Implementing Properties
An alternative properties implementation
Property handling is complex and expensive. Varying numbers of properties apply to individual Flow Objects (FOs) in the FO tree but any property may effectively be assigned a value on any element of the tree. If that property is inheritable, its defined value will then be available to any children of the defining FO.
Even if the value is not inheritable, it may be accessed by its children through the inherit keyword or the from-parent() core function, and potentially by any of its descendents through the from-nearest-specified-value() core function.
In addition to the assigned values of properties, almost every property has an initial value which is used when no value has been assigned.
The history problem
The difficulty and expense of handling properties comes from this univeral inheritance possibility. The list of properties which are assigned values on any particular FO element will not generally be large, but a current value is required for each property which applies to the FO being processed.
The environment from which these values may be selected includes, for each FO, for each applicable property, the value assigned on this FO, the value which applied to the parent of this FO, the nearest value specified on an ancestor of this element, and the initial value of the property.
The construction hierarchy
Properties are resoved in the FO tree in a strictly hierarchical manner. Nodes are detected in the input in a pre-order traversal, and are built in the same order. This imples that there are two phases, or states, of property resolution and construction. Any particular FO node is either in a state of constructing its own subtree, or in a stable state where the subtree construction is complete. These states have differenct data requirements.
- Subtree building
- In this state, all properties defined on this node, or any of its ancestors must be available to the subtree. In effect, any property defined on this node must be available to its descendants, as all properties defined on any ancestor are available to this node.
- Stable: subtree building complete
- In this state, only the properties applicable to this node need be available.
Representing properties: <property> classes
Class vs instance
What information is required of property objects? More particularly, what information is particular to the property classes, and what to the instantiated objects? The answer to this question depend largely on how the property objects are used in the context of layout and Area tree construction. The approach taken in this implementation is that properties are simply flags on certain data values associated with FOs. The semantics of these flags are determined within the layout engine.

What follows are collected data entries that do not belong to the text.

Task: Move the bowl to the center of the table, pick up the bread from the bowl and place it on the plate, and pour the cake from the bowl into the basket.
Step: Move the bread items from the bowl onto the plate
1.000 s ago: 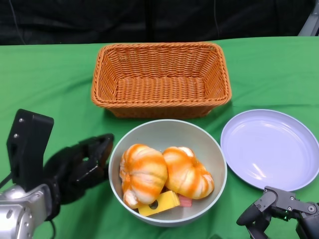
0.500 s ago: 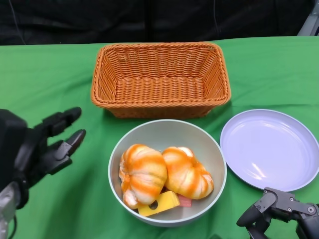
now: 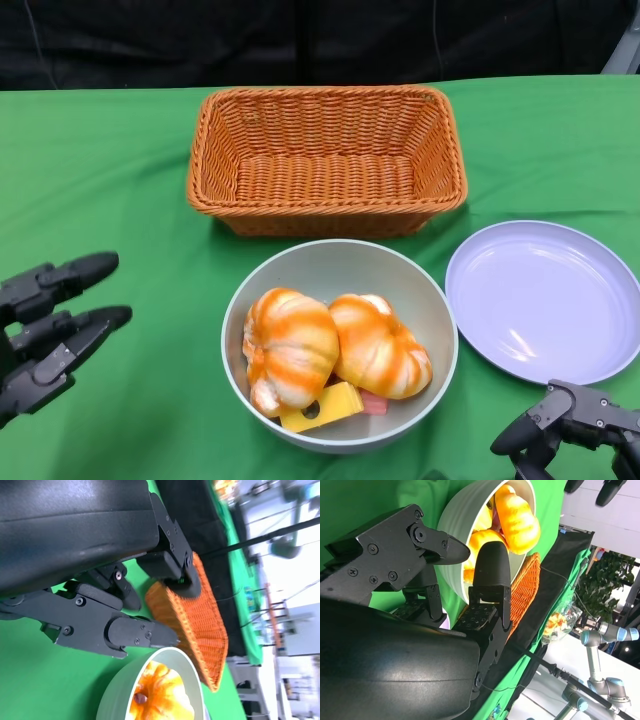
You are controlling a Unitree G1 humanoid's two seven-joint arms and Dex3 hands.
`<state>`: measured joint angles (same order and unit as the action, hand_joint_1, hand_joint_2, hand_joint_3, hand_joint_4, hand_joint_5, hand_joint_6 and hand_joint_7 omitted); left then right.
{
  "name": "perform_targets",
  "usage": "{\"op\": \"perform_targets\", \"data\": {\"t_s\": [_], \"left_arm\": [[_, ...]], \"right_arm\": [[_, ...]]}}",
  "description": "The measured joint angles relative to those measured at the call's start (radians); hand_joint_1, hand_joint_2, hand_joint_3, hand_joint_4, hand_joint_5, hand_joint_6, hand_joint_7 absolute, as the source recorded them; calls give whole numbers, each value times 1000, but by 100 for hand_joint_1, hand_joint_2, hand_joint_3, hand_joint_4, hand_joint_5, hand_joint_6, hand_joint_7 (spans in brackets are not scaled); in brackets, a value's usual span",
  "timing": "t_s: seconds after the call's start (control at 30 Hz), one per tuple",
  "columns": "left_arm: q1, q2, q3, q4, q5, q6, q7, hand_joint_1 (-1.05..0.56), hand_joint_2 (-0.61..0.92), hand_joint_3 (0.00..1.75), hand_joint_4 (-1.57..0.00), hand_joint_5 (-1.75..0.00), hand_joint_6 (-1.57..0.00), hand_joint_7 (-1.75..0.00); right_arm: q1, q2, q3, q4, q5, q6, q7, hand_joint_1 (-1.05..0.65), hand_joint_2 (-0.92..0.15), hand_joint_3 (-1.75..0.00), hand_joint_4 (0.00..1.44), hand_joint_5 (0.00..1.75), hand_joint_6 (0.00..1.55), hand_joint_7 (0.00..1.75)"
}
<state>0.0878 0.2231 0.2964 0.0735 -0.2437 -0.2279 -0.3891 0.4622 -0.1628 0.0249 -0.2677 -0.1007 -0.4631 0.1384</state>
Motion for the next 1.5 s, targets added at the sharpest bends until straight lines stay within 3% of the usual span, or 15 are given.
{"op": "perform_targets", "data": {"t_s": [0.03, 0.1, 0.17, 0.3, 0.5, 0.87, 1.13, 1.5], "left_arm": [[2, -1, 2, 12, 3, -36, 0, -4, 92, 32, -83, -104, -110, -34], [0, -1, 2, 39, 13, -89, 1, -1, 92, 36, -78, -124, -105, -53], [-3, 0, 1, 61, 31, -121, 3, 0, 92, 39, -75, -136, -93, -82], [-19, 5, -6, 106, 71, -161, 15, 0, 88, 45, -73, -144, -84, -102], [-48, 16, -22, 176, 110, -226, 23, 0, 84, 54, -77, -145, -84, -106], [-85, 30, -64, 270, 151, -311, 32, -1, 82, 55, -77, -145, -85, -105], [-115, 31, -84, 318, 144, -324, 31, -1, 81, 57, -78, -146, -84, -105], [-142, 31, -88, 372, 158, -352, 51, 0, 80, 61, -74, -151, -81, -111]], "right_arm": [[5, -3, -5, -11, -2, 7, 1, -15, -75, -43, 69, 112, 75, 69], [15, -10, -12, -50, -26, 25, 4, -20, -87, -18, 67, 97, 75, 52], [30, -14, -14, -104, -50, 58, 5, -26, -91, -7, 64, 84, 73, 39], [74, -14, -8, -266, -120, 187, 15, -43, -92, -6, 62, 64, 67, 20], [92, -14, 38, -492, -263, 425, 76, -58, -92, -5, 45, 42, 52, 5], [-191, -2, 191, -576, -595, 773, 224, -78, -92, -11, 44, 22, 44, 0], [-443, 38, 311, -459, -822, 932, 344, -81, -92, -16, 42, 16, 36, 0], [-618, 42, 370, -206, -853, 975, 397, -87, -92, -24, 41, 11, 35, 0]]}}
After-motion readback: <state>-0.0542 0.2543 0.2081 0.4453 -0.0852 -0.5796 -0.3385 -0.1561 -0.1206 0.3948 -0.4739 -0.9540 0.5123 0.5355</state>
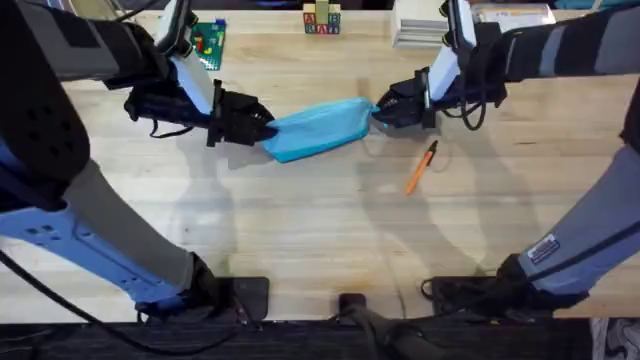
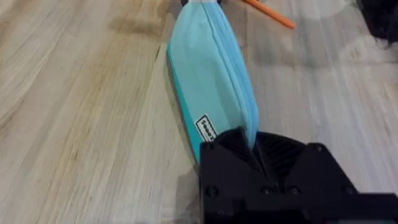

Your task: Unzip the bag, pick up the pens from the table one at a time and place them inside, then zip the bag closed.

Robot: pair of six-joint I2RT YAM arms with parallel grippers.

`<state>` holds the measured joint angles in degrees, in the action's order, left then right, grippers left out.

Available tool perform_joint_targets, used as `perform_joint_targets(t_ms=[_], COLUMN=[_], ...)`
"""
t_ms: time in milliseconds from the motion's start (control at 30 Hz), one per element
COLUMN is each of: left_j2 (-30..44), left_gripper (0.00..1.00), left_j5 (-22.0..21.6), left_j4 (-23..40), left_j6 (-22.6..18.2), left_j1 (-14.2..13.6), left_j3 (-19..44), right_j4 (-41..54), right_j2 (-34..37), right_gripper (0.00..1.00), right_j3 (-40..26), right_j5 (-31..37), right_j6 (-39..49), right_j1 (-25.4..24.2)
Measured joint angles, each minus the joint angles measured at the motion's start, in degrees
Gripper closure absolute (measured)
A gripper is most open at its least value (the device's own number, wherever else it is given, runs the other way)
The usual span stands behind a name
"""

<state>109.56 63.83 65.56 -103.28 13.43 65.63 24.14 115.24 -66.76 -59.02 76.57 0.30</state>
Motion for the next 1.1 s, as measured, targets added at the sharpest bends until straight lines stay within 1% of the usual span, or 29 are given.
perform_joint_targets(t_ms=[567,900,1100], left_j2=[0.00,0.00,0.00], left_gripper=[0.959,0.959,0.959], left_j5=[0.00,0.00,0.00], left_j4=[0.00,-0.02,0.00], left_j6=[0.00,0.00,0.00], left_j1=[0.00,0.00,0.00], left_j3=[0.00,0.00,0.00], right_j4=[-0.14,-0.13,-0.17], right_j2=[-0.27,-7.57,-8.31], right_gripper=[0.971,0.971,0.971], right_j3=[-0.01,-0.02,-0.02], right_j5=[-0.17,-0.13,-0.11], right_j6=[-1.10,-4.42,-5.75], right_j1=[-0.35,-0.51,-0.42])
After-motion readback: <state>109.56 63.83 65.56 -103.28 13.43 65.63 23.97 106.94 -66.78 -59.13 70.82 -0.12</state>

Certain constant information attaches to individual property classes. This information is detailed in the descriptions of individual properties in Section 7 of the specification. Such information is represented in class fields and data structures within the classes.
The "instance" information content of a property is:
- explicitly, the PropertyValue datum of the property, and
- implicitly, the Flow Object to which the property is attached.
Properties, then, serve essentially to link FO instances with PropertyValue instances, attaching certain invariant semantic markers to the PropertyValues in the process. In this implementation, these functions can be realised entirely within the property classes themselves, without the need to instantiate any objects. In practice, property singletons are instantiated to make access to some invariants simpler.